Purchaser is purchasing the Preferred Shares and, if relevant, will purchase the First Option Shares for investment for its own account and not with a view to, or for sale in connection with, any distribution thereof. Purchaser confirms that it has such knowledge and experience in financial and business matters as to be capable of evaluating the merits and risks relating to entering into this Agreement.
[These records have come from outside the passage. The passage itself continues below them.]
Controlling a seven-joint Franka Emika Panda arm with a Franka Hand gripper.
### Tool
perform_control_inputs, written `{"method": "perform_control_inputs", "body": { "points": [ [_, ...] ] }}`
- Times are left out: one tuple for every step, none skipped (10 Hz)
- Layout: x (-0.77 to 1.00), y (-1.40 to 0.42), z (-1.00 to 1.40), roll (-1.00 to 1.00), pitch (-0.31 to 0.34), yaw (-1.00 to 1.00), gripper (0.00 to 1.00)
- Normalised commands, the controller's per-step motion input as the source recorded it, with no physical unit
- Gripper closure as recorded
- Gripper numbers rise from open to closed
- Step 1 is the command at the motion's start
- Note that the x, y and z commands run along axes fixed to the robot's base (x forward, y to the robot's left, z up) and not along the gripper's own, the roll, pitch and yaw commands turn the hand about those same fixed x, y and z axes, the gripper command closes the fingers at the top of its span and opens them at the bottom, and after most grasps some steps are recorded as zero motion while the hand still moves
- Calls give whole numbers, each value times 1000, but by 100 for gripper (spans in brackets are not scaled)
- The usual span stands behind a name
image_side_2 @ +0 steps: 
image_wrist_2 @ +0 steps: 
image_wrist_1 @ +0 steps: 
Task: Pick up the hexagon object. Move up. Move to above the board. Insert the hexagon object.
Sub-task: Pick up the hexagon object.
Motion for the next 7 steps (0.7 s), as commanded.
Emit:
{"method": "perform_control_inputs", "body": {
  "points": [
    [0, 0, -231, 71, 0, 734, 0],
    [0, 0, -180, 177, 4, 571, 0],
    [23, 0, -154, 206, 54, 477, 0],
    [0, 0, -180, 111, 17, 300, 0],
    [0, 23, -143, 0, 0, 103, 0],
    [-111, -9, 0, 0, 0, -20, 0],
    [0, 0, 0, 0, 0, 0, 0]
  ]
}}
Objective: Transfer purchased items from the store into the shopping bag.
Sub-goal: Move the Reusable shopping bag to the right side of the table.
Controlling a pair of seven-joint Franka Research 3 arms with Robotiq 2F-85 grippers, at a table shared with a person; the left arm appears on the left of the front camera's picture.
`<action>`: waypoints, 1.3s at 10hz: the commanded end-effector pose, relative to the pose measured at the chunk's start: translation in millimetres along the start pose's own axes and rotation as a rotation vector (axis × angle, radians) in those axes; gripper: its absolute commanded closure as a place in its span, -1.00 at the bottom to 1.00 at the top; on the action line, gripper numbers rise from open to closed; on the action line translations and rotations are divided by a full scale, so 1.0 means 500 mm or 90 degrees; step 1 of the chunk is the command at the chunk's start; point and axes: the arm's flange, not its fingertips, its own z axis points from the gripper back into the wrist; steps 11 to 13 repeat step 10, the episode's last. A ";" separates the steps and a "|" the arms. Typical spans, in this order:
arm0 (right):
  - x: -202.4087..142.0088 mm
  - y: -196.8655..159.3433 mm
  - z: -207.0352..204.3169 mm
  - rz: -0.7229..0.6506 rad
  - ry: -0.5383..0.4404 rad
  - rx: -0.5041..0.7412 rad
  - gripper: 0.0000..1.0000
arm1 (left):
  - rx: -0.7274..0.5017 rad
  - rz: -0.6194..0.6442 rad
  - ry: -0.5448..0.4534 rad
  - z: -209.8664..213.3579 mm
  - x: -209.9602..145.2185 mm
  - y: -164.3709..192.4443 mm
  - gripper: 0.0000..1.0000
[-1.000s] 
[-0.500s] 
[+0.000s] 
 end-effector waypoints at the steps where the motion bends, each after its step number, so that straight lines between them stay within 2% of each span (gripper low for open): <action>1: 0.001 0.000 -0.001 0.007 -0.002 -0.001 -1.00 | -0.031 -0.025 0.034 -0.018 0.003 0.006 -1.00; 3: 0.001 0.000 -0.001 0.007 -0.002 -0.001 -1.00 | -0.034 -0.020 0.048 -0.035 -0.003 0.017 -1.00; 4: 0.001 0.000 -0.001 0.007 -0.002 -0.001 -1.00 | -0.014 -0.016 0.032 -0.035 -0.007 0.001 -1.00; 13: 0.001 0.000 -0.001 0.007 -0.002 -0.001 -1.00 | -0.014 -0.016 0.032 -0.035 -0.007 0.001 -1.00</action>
Purchaser has not been organized for the sole purpose of acquiring the Preferred Shares.

SECTION 3.05.     No Market for Shares.

Purchaser acknowledges that the Company is a privately held company and that its Preferred Shares are not registered or listed for trade on any stock exchange.

ARTICLE 4
COVENANTS OF THE COMPANY

SECTION 4.01.     Information and Inspection Rights.

          (a) So long as Purchaser continues to hold at least 5% of the Company’s share capital, the Company shall deliver to Purchaser: (i) as soon as practicable, but in any event within sixty (60) days after the end of each fiscal year of the Company, a consolidated income statement for such fiscal year, a consolidated balance sheet of the Company and statement of shareholder’s equity as of the end of such year, and a consolidated statement of cash flows for such year, such year-end financial reports to be in reasonable detail, prepared in accordance with US GAAP, and audited and certified by one of the “Big Four” independent public accountant firms,; (ii) as soon as practicable, but in any event within thirty (30) days after the end of each of the first three (3) quarters of each fiscal year of the Company, an unaudited and reviewed income statement, statement of cash flows for such fiscal quarter and an unaudited and reviewed balance sheet as of the end of such fiscal quarter. The aforesaid reports shall be in reasonable detail, prepared in accordance with US GAAP consistently applied with prior practice for earlier periods; (iii) within fifteen (15) days of the end of each month, a short form report as determined by the Board of Directors of the Company for and as of the end of such month, in reasonable detail, and compared against plan (iv) a budget and business plan for the next fiscal year, prepared on a monthly basis, including operating budget, balance sheets, income statements and statements of cash flows for such months at least 30 days prior to the beginning of the fiscal year (v) monthly CEO status report covering the past month together with R&D, Sales and Marketing activities and plans for the following month; (vi) prompt notice of any litigation or material adverse claims or disputes; and (vii) such other information relating to the financial condition, business, prospects or corporate affairs of the Company as the Purchaser may from time to time reasonably request.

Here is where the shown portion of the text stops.